Examine each line in the records below for the word "task". Report how many lines contain it, and nothing else.

········

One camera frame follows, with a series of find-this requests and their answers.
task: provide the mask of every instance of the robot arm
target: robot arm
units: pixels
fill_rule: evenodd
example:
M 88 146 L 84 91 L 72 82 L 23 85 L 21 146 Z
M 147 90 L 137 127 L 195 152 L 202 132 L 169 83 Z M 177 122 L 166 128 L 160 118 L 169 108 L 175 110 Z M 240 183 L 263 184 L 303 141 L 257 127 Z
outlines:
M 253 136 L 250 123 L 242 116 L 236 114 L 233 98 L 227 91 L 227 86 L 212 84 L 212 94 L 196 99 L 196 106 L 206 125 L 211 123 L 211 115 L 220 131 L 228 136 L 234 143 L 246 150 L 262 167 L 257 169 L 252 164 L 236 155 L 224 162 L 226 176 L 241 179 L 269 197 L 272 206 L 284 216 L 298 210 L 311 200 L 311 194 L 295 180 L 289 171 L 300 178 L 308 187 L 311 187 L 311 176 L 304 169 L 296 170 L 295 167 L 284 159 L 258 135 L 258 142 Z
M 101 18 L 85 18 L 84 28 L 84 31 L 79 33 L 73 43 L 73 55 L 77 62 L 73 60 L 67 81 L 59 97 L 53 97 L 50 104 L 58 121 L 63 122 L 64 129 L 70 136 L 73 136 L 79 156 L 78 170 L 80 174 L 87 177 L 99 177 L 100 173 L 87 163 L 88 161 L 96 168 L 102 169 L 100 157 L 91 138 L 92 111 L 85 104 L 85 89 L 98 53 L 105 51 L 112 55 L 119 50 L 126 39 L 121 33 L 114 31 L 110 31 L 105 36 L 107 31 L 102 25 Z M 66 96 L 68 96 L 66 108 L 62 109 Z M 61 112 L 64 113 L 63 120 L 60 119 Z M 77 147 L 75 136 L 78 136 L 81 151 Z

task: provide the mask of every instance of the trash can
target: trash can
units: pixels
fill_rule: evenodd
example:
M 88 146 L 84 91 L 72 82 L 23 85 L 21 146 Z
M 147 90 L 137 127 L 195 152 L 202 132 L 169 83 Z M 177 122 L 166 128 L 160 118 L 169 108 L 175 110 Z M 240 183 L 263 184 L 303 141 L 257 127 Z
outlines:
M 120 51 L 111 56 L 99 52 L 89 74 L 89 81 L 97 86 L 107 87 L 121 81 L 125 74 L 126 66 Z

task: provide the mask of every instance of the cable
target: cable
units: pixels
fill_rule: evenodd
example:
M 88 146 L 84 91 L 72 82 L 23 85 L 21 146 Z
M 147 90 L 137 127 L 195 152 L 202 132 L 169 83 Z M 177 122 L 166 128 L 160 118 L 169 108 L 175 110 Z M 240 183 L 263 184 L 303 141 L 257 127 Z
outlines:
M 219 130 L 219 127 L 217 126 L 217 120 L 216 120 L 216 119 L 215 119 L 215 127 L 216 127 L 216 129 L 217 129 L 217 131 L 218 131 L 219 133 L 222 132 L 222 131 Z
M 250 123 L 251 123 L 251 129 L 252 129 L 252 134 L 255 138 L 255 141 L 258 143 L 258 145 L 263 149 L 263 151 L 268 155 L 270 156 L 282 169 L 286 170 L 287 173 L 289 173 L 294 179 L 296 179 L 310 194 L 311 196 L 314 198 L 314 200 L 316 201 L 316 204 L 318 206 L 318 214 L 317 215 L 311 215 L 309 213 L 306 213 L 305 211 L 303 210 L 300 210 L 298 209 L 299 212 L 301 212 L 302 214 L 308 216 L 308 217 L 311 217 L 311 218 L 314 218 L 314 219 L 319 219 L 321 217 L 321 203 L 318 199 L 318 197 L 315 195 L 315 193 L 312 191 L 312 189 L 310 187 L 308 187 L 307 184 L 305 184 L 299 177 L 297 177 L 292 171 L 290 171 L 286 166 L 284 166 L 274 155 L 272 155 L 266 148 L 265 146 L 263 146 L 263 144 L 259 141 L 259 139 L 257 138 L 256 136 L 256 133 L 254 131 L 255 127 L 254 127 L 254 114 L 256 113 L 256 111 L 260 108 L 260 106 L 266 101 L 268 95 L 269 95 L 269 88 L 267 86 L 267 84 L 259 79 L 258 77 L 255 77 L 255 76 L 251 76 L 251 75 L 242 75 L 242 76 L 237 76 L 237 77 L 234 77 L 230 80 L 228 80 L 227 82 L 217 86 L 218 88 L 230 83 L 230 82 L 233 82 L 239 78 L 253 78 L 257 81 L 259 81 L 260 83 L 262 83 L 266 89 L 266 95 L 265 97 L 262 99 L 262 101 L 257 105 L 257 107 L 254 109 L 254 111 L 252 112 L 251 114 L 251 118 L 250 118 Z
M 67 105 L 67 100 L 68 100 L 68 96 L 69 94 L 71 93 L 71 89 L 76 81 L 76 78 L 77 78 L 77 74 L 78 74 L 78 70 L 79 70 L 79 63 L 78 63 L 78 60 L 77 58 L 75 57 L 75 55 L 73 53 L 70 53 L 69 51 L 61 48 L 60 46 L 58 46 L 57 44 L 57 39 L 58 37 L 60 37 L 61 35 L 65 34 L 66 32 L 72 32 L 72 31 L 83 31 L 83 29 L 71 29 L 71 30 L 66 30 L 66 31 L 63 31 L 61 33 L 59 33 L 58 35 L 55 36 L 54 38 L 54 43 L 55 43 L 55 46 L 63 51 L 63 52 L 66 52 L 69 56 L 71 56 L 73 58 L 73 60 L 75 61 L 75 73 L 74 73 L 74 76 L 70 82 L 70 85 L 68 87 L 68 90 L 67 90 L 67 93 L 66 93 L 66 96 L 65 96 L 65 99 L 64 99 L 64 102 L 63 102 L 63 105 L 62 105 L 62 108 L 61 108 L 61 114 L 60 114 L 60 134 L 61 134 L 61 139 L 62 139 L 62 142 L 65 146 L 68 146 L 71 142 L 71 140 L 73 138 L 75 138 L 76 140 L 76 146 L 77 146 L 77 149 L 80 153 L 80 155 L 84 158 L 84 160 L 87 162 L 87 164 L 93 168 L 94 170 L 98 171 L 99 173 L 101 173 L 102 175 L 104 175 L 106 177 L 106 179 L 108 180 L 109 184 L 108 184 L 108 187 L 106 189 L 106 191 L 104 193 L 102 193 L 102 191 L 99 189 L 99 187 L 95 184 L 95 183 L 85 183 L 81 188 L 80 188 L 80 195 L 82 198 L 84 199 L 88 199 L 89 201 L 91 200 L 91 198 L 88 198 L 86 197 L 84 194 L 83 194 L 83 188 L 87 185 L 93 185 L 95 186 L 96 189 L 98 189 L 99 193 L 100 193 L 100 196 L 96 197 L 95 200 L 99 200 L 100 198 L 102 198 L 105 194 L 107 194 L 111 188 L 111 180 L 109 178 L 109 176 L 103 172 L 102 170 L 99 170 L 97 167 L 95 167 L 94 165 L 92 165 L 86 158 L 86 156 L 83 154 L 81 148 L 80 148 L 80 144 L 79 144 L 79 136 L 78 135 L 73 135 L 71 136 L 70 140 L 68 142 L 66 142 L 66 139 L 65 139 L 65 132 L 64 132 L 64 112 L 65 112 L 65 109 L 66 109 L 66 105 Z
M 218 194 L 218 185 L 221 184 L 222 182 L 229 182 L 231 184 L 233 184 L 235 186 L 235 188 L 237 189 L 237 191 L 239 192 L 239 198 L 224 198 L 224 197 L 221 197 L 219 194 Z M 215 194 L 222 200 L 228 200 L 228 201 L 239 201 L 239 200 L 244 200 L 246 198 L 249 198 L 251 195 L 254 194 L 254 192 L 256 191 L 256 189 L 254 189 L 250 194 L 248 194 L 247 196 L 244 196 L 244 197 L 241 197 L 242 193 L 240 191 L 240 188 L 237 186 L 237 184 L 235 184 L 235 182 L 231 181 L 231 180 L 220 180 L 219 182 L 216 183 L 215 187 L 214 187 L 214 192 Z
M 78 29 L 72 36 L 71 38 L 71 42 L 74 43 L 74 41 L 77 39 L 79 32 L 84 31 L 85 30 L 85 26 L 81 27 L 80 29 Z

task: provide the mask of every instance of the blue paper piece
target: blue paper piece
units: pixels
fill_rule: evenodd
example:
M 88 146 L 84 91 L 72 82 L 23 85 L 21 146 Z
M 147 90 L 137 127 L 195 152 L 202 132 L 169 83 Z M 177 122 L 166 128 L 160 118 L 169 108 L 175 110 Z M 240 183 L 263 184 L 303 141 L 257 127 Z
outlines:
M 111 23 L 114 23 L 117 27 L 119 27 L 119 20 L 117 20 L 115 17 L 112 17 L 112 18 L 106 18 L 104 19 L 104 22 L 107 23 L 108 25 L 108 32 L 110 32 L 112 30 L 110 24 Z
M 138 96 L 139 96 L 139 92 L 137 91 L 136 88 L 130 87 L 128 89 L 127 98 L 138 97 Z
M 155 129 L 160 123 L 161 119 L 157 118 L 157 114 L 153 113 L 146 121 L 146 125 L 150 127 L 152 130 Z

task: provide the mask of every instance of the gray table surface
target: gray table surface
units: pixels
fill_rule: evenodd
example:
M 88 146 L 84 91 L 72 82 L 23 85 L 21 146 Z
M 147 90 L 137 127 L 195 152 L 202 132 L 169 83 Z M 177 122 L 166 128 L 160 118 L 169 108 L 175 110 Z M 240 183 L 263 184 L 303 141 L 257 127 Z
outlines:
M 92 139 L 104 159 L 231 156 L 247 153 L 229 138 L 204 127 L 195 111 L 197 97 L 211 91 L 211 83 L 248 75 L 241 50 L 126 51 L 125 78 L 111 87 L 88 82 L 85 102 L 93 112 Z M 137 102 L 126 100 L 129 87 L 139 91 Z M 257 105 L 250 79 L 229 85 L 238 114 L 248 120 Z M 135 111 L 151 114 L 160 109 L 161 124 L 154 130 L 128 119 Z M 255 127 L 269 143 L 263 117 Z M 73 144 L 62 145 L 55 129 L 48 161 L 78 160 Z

········

* _Answer for this exercise_
5